### ACTIVITY
Both the line below containing "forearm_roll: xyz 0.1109" and the line containing "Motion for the", along with every line between them, should be repeated exactly; no other line belongs in the answer.

### INFORMATION SHOWN
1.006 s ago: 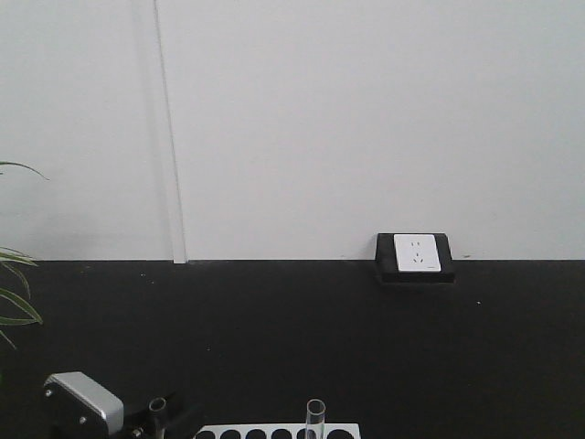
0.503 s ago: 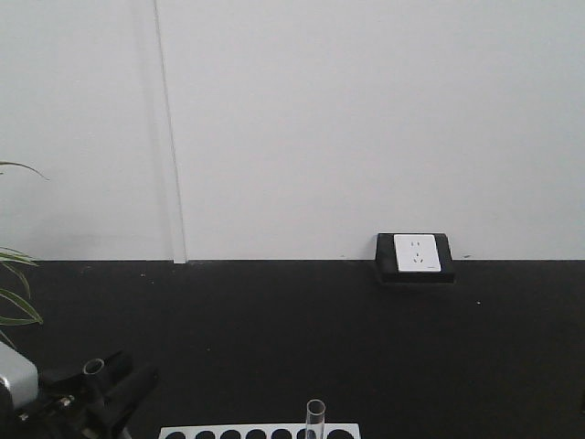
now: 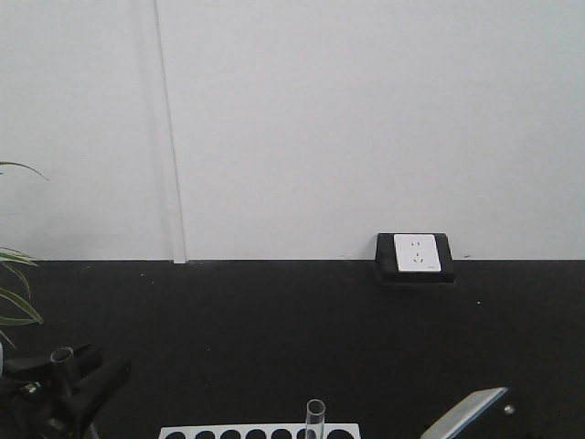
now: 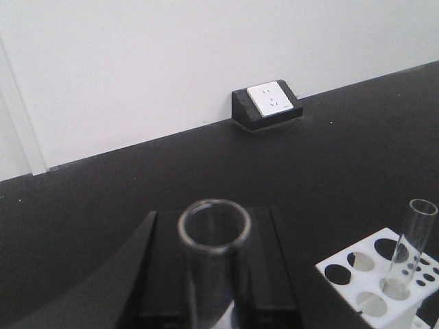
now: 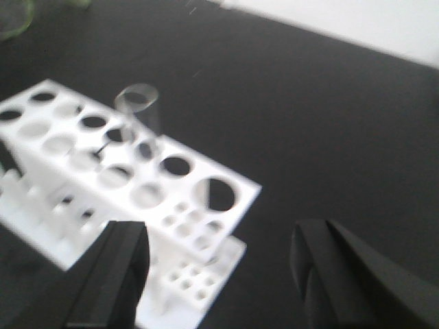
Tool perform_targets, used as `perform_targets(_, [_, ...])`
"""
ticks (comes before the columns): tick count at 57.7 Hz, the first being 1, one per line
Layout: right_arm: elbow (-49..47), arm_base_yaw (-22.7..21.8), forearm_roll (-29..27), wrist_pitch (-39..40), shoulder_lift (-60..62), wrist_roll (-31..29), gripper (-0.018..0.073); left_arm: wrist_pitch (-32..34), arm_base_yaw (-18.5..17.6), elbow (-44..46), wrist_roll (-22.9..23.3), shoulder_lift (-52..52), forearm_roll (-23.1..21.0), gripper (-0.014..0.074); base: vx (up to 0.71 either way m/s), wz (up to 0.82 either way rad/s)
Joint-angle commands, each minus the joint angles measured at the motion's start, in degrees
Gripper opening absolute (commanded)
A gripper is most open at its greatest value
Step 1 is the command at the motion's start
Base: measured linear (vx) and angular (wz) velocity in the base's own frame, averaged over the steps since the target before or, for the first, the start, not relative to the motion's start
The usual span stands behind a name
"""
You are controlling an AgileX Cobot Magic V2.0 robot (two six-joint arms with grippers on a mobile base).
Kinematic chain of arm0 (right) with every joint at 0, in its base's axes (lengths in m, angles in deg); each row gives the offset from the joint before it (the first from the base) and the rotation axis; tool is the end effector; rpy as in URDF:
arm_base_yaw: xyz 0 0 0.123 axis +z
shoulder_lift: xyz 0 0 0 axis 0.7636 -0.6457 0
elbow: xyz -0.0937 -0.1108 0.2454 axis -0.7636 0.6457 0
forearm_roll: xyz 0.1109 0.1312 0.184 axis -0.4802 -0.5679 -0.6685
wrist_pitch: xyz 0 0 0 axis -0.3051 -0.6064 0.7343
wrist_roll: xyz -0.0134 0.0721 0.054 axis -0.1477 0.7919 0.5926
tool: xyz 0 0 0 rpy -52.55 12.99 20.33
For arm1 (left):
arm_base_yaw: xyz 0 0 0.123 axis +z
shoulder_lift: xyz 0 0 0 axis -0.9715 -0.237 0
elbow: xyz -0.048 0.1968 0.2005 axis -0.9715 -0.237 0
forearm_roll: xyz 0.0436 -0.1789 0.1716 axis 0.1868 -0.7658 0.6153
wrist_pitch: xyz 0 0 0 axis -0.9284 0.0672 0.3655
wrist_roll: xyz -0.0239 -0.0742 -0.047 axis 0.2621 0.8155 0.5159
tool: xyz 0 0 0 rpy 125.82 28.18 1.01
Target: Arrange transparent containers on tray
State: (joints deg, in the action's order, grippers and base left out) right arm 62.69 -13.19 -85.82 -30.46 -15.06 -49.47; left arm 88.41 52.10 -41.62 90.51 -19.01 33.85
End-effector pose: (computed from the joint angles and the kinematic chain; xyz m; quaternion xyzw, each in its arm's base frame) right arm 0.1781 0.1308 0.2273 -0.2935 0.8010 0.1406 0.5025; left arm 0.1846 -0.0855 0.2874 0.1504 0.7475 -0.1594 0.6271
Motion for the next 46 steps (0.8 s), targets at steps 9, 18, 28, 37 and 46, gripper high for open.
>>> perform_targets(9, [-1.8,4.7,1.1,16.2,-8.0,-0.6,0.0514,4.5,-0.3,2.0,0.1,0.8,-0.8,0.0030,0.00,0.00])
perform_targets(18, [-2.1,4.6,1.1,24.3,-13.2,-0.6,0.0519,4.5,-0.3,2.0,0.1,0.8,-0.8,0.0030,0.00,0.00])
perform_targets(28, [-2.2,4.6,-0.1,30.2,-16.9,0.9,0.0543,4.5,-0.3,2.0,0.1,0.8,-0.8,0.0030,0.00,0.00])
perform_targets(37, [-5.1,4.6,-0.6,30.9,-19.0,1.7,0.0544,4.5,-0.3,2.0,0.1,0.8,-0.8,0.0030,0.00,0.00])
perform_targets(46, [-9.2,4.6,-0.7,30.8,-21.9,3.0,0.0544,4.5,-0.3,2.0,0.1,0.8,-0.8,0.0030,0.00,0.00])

### RESPONSE AREA
forearm_roll: xyz 0.1109 0.1312 0.184 axis -0.4802 -0.5679 -0.6685
wrist_pitch: xyz 0 0 0 axis -0.3051 -0.6064 0.7343
wrist_roll: xyz -0.0134 0.0721 0.054 axis -0.1477 0.7919 0.5926
tool: xyz 0 0 0 rpy -52.55 12.99 20.33
For arm1 (left):
arm_base_yaw: xyz 0 0 0.123 axis +z
shoulder_lift: xyz 0 0 0 axis -0.9715 -0.237 0
elbow: xyz -0.048 0.1968 0.2005 axis -0.9715 -0.237 0
forearm_roll: xyz 0.0436 -0.1789 0.1716 axis 0.1868 -0.7658 0.6153
wrist_pitch: xyz 0 0 0 axis -0.9284 0.0672 0.3655
wrist_roll: xyz -0.0239 -0.0742 -0.047 axis 0.2621 0.8155 0.5159
tool: xyz 0 0 0 rpy 125.82 28.18 1.01
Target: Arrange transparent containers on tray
State: (joints deg, in the action's order, grippers and base left out) right arm 62.69 -13.19 -85.82 -30.46 -15.06 -49.47; left arm 88.41 52.10 -41.62 90.51 -19.01 33.85
End-effector pose: (computed from the joint angles and the kinematic chain; xyz m; quaternion xyzw, each in its arm's base frame) right arm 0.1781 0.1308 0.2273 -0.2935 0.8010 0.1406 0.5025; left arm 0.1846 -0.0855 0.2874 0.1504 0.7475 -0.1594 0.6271
Motion for the next 46 steps (0.8 s), targets at steps 9, 18, 28, 37 and 46, gripper high for open.

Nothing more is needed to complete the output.